**Task to carry out**
For the word "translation", search the records and show each line in which it occurs.

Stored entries
::::::

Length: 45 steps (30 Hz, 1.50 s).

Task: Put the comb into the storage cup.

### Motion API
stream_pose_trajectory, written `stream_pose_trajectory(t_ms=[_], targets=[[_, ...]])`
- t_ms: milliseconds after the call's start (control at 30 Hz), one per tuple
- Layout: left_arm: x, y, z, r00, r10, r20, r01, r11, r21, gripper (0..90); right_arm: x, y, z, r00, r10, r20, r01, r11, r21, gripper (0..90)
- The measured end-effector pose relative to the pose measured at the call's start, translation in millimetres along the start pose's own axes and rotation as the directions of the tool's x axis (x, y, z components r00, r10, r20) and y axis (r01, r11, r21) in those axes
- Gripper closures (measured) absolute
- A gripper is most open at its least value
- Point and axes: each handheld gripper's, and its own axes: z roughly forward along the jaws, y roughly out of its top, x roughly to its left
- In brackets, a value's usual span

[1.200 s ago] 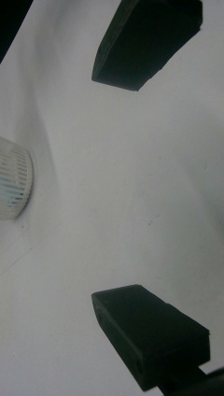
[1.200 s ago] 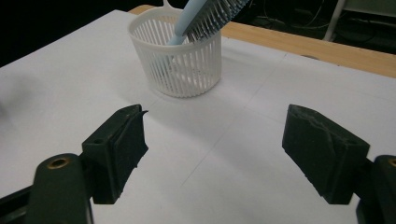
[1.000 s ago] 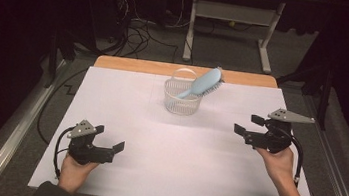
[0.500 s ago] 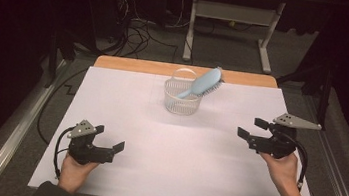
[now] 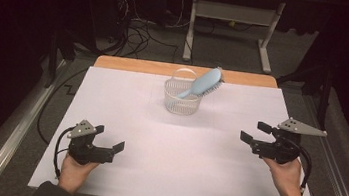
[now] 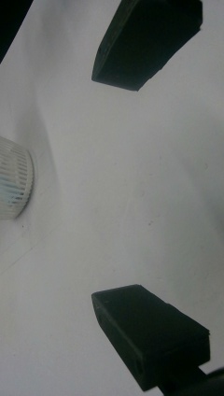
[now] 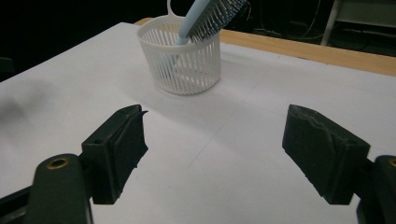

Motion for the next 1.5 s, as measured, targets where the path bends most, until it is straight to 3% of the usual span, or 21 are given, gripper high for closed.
stream_pose_trajectory(t_ms=[1500], targets=[[-0.3,0.1,-0.1,1.0,-0.001,0.0,0.001,1.0,-0.001,0.0,-2.6,-34.9,-23.9,0.9983,0.056,0.014,-0.056,0.9977,-0.038,20.6]])
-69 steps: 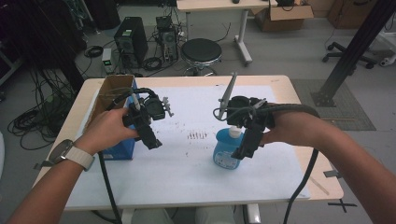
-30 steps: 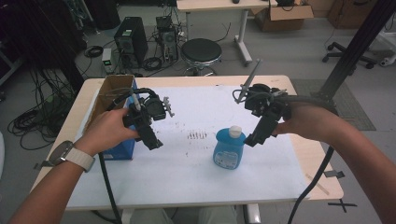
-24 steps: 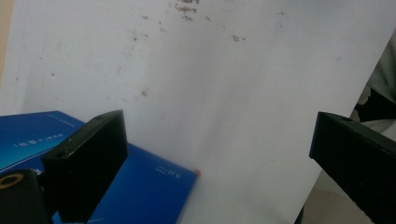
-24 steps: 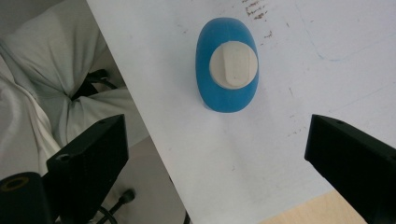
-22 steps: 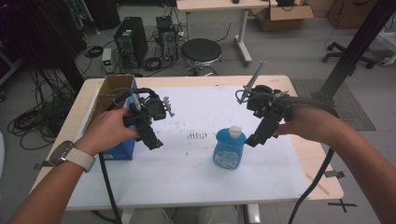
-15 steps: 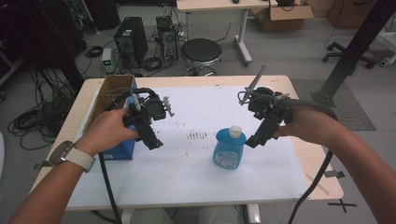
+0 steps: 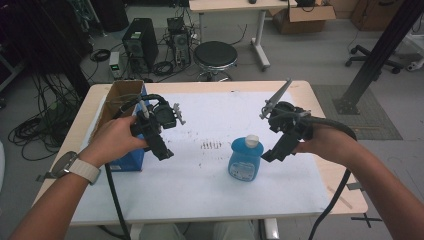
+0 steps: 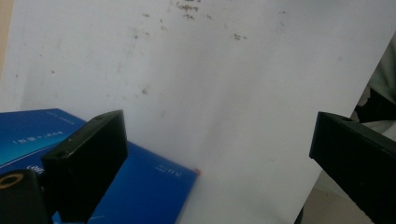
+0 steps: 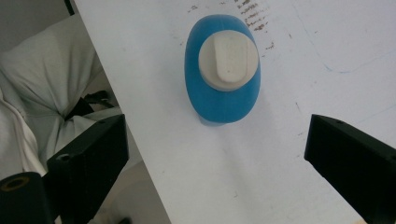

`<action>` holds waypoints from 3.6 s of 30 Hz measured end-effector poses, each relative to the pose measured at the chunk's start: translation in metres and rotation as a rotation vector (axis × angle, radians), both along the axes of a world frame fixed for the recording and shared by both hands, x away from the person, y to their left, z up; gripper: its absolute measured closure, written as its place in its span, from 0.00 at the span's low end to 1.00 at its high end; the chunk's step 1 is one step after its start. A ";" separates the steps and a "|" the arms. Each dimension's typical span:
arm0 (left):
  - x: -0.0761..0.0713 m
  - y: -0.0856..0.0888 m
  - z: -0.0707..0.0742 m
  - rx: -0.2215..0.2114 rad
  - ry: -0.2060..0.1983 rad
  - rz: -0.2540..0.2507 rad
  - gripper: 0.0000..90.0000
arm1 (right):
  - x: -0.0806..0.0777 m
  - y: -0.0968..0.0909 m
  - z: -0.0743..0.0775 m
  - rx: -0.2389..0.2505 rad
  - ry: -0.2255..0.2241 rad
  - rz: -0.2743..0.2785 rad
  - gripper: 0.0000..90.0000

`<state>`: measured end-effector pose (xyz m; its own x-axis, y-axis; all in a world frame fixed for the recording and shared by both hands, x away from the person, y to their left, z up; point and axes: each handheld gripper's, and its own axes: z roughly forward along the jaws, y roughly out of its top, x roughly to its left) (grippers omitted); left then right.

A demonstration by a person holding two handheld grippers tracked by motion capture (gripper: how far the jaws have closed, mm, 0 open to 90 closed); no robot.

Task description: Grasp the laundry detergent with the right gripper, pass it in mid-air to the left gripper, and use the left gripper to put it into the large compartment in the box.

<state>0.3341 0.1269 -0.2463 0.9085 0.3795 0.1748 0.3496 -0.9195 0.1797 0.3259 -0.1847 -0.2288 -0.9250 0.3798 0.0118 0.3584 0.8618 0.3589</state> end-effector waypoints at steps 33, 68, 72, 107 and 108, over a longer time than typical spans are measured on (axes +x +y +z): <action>0.004 -0.003 -0.005 0.000 0.010 0.004 0.06 | -0.005 -0.028 -0.051 0.216 -0.075 0.004 0.07; 0.007 -0.006 -0.009 0.003 0.016 0.000 0.06 | -0.010 -0.046 -0.099 0.445 -0.129 -0.023 0.08; 0.008 -0.007 -0.010 0.003 0.017 0.000 0.06 | -0.010 -0.049 -0.106 0.478 -0.138 -0.028 0.08; 0.008 -0.005 -0.010 0.001 0.014 0.002 0.06 | -0.014 -0.055 -0.144 0.606 -0.160 -0.069 0.07; 0.008 -0.006 -0.010 0.002 0.013 0.002 0.06 | -0.013 -0.055 -0.144 0.607 -0.163 -0.068 0.07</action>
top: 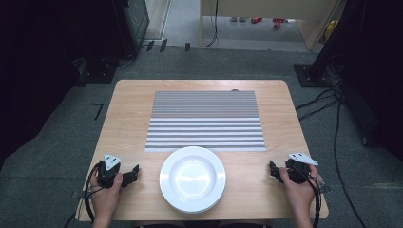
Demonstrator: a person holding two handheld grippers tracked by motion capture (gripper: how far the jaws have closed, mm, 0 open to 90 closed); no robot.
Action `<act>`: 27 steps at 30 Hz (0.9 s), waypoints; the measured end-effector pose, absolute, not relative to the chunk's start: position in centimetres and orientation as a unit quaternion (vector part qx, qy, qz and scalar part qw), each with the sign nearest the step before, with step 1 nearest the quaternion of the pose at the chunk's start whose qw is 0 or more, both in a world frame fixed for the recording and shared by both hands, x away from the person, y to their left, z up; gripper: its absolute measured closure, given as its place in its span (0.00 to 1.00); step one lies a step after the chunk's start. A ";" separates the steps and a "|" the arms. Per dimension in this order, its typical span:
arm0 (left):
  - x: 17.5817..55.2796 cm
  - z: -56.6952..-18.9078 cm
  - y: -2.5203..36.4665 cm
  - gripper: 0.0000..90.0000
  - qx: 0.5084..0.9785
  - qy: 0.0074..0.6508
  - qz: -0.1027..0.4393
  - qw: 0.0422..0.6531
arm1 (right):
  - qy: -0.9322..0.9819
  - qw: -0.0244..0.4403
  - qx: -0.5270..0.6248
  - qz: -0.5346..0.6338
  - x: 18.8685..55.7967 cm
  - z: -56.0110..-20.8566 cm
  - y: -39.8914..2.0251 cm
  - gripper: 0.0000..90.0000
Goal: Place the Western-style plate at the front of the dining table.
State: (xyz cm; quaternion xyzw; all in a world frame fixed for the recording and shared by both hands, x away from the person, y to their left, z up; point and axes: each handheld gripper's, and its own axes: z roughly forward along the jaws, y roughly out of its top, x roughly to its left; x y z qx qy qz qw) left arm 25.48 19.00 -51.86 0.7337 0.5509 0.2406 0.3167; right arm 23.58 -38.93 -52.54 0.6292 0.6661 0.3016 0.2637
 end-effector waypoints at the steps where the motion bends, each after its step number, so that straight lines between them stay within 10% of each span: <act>1: 25.6 -51.9 18.9 0.15 0.734 0.551 0.240 0.317 | 0.665 0.264 0.630 0.301 23.6 -52.5 -38.9 0.15; 27: 26.3 -51.7 17.7 0.09 0.724 0.569 0.252 0.298 | 0.649 0.262 0.656 0.281 24.5 -52.7 -38.8 0.00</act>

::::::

**Solved problem**
- The measured end-effector pose relative to the pose measured at the call's start, translation in millimetres along the start pose's own axes and rotation as the directions of the tool's x axis (x, y, z components r00, r10, r20) and y axis (r01, r11, r21) in those axes
`<action>` holds waypoints from 3.6 s of 30 Hz measured end-effector poses, each relative to the pose measured at the chunk's start: translation in metres and rotation as a rotation vector (axis × angle, radians), both along the axes of a world frame fixed for the recording and shared by both hands, x away from the person, y to their left, z up; gripper: its absolute measured closure, written as its place in its span, from 0.00 at the span's low end to 1.00 at its high end; the chunk's step 1 is one step after its start. A ";" separates the steps and a "|" the arms. Each dimension's typical span:

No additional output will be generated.